One in 25 students turn to “adult work” to fund their lifestyles whilst at university, according to a new study by Save the Student.
The study, which asked over 3,600 students from universities across the UK about their finances, showed that 4% of students said that they used adult work as a way to make money.
According to a statement on Save The Student, one person admitted they had to resort to ‘selling worn underwear’, while another said that ‘being poor has pushed me to look into sex and cam work’.
A third student said: “I did an EEG study where I had sensors stuck to my head with gel for a month.”
Jack Butler, from Save The Student, said: “When it comes to student loans, the focus always seems to be on the £9,250 tuition fees or the extortionate interest. But the real issue is the insultingly low maintenance loans alongside the government’s unwillingness to admit that parents are expected to make up the shortfall.
“It’s a huge talking point between students. Are they fully-fledged adults who are expected to fund themselves? Should they be asking their parents for money? Should their parents be forced to help them out?
“The government needs to put an end to this confusion by being more explicit about parental contributions and/or increase the maintenance loan amount so that it is actually in line with real living costs.”
In total, 11% of students used either gambling, sex work, and drug trials to get money.
In comparison, just 15% of students turned to their university to ask for financial help – and only 2 in 5 students said they found it easy to get advice on finance from their university.
Jack Butler added: “There’s lots of factors at play which determine student spending but there’s an overriding message here.
“No matter where you go to university, it can be expensive. And the student loan most likely won’t cover your costs.
“I’d recommend any student to try and hunt down extra funding by contacting their uni student services. It’s a harsh reality that a part time job is a key part of student life these days too.”
Nearly half of students say that their mental health has suffered from a lack of money.
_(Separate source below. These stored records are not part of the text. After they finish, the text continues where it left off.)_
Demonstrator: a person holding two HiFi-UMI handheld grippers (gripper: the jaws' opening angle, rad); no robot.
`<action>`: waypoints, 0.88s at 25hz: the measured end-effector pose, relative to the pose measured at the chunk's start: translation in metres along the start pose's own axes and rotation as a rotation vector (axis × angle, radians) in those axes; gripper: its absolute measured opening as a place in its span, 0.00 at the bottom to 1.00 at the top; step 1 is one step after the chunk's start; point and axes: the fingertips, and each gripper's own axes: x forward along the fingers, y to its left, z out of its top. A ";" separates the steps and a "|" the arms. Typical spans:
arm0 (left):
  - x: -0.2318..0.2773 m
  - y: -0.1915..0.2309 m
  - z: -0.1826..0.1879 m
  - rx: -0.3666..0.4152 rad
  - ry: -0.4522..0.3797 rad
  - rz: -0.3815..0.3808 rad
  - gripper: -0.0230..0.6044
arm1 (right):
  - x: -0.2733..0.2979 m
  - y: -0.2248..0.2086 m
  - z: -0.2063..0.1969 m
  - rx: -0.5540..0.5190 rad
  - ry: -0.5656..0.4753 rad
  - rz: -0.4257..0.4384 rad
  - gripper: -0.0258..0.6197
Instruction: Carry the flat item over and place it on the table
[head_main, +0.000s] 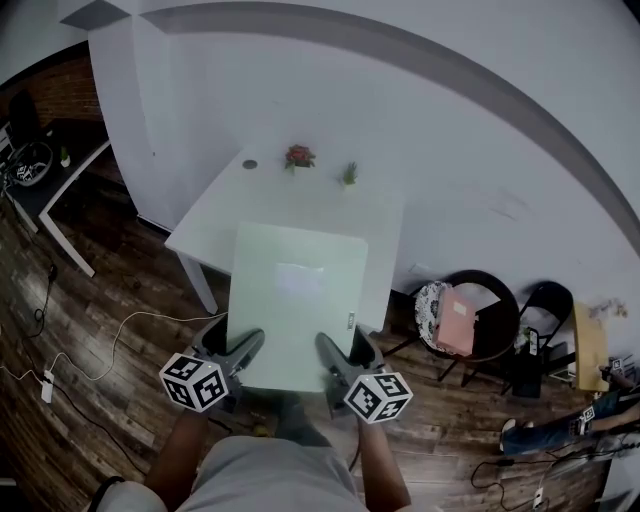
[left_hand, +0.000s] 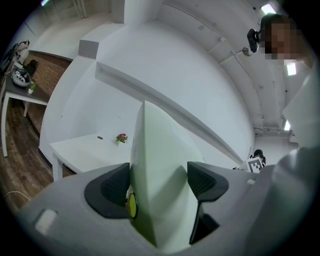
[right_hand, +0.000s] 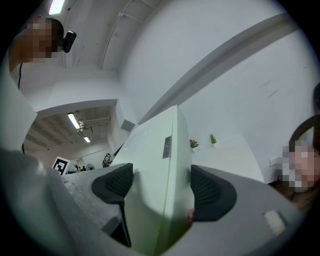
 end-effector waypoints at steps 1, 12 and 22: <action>0.007 0.003 0.002 0.002 0.003 0.002 0.62 | 0.006 -0.005 0.002 0.004 -0.001 0.001 0.59; 0.105 0.056 0.028 -0.007 0.040 0.032 0.62 | 0.100 -0.071 0.029 0.042 0.030 0.010 0.59; 0.203 0.100 0.045 -0.027 0.079 0.068 0.62 | 0.184 -0.142 0.052 0.079 0.070 0.022 0.59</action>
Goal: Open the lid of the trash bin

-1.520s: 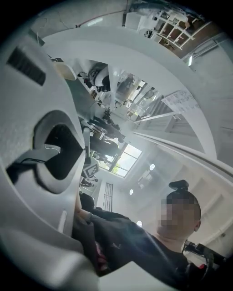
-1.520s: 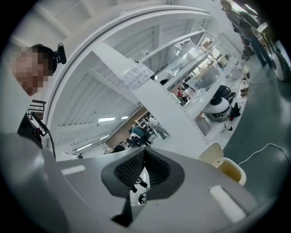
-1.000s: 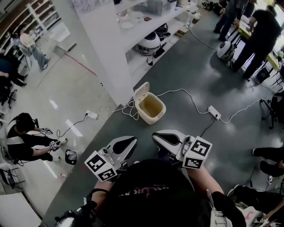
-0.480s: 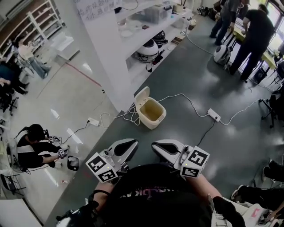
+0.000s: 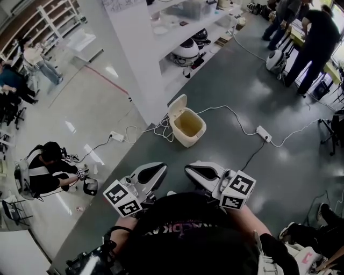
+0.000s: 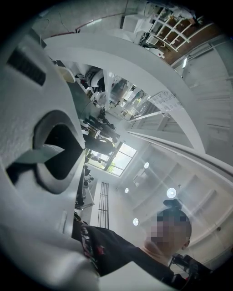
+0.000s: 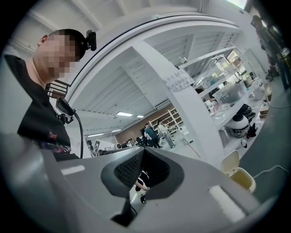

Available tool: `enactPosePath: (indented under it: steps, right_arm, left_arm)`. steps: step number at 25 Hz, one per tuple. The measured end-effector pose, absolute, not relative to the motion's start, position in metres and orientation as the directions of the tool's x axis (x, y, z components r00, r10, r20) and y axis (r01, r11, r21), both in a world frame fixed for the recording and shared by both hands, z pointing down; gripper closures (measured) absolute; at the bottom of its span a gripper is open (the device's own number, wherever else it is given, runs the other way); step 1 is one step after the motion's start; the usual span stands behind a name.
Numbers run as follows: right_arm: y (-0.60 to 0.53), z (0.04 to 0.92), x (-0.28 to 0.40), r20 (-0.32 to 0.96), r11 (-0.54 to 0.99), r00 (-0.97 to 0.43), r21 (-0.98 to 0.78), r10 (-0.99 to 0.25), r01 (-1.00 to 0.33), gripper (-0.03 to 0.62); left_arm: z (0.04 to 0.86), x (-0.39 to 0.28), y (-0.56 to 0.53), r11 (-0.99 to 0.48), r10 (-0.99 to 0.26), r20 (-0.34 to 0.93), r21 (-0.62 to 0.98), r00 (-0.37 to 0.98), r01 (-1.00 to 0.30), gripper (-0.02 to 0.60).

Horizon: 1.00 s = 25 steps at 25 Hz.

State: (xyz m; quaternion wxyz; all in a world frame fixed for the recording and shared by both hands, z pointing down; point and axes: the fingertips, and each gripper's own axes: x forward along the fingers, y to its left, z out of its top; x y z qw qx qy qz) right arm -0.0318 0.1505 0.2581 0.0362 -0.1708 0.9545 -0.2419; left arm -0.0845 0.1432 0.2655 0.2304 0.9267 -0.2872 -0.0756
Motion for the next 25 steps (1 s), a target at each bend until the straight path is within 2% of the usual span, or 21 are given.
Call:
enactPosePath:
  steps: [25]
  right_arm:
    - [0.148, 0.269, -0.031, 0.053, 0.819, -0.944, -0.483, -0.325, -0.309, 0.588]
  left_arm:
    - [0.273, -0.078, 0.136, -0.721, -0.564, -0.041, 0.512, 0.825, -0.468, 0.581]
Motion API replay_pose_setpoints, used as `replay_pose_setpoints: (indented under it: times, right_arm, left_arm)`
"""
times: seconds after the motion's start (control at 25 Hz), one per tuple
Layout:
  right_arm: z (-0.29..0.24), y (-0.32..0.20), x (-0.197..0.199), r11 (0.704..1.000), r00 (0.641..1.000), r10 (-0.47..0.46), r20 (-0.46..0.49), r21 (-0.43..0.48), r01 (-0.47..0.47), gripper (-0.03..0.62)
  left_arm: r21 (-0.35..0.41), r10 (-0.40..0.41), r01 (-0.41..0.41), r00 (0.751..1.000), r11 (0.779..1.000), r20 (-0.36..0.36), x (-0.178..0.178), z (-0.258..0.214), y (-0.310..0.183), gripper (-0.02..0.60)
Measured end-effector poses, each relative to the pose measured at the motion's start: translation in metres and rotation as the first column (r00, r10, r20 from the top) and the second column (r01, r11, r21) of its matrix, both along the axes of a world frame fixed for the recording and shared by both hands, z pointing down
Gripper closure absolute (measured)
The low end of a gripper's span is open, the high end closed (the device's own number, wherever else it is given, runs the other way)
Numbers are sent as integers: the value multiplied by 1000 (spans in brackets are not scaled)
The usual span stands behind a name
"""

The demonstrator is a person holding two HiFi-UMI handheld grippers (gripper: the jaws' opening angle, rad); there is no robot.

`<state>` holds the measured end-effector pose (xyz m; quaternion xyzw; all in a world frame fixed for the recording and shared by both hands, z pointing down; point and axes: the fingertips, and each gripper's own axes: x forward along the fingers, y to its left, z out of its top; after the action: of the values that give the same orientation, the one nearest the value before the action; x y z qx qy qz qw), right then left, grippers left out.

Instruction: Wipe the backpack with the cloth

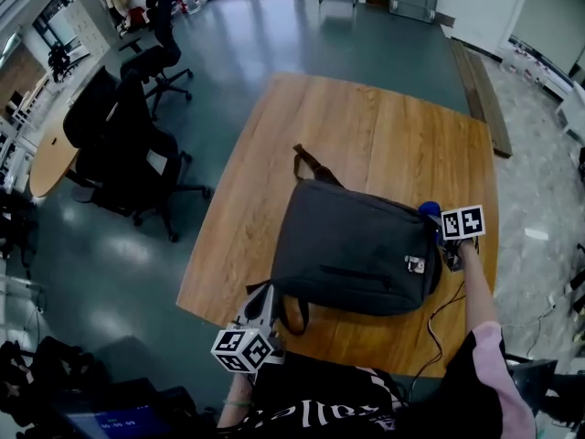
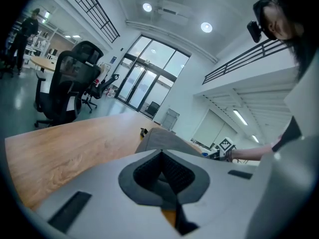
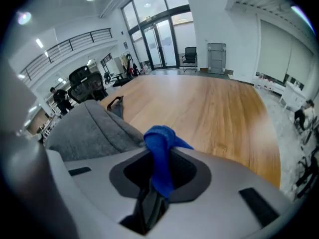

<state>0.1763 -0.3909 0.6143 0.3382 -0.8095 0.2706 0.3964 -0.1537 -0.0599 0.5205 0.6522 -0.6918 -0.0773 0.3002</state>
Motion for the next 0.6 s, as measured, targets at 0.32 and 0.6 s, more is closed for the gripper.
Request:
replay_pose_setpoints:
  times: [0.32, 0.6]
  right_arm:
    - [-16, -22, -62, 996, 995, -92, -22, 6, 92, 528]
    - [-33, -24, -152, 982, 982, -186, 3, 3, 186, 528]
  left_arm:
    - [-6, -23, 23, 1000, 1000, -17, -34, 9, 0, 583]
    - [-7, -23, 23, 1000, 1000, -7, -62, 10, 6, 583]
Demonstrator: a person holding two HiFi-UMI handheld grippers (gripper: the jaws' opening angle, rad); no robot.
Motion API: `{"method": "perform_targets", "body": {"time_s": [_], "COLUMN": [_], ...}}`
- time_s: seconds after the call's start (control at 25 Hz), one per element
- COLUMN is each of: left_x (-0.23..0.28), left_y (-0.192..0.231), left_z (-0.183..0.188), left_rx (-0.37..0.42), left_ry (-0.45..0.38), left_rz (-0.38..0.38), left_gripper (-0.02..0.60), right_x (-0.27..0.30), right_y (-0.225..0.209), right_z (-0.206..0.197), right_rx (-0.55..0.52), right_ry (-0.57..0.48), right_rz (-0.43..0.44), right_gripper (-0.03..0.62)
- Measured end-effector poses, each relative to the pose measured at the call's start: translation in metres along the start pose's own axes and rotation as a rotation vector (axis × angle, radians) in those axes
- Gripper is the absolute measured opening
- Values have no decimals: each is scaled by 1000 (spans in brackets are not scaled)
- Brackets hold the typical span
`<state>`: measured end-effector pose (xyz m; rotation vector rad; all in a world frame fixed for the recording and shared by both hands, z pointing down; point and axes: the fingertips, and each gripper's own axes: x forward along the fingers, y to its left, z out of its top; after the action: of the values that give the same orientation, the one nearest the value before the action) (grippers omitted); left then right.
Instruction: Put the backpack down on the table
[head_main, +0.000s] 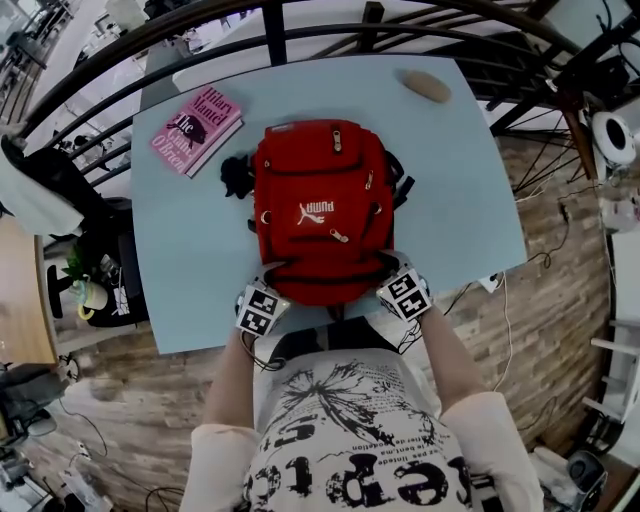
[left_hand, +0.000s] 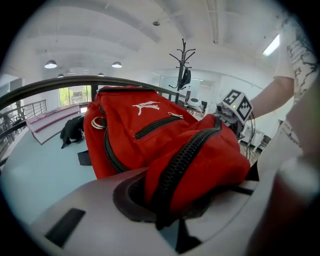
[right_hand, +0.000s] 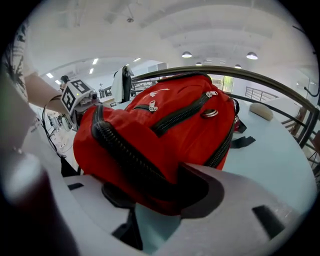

And nearly one-third of students also say that financial problems has affected their relationship with others – while half say that their diet suffers due to the lack of funds.
One student on the Save The Student site said that they had “taken food in a bin” when they were low on funds.
Another struggling undergraduate said: “I’ve stolen food from Waitrose or my housemates, and used a food bank.”
Many students claim that their maintenance grant barely covered their rent, with some even saying that it didn’t even do that.
One student said: “After my rent, I’m left with an average of £2.09 to live on each week. That’s to cover food, clothes, transport and books.”
Another said “My loan per semester covers only 2 months of my rent and that’s without paying for food and other essentials.”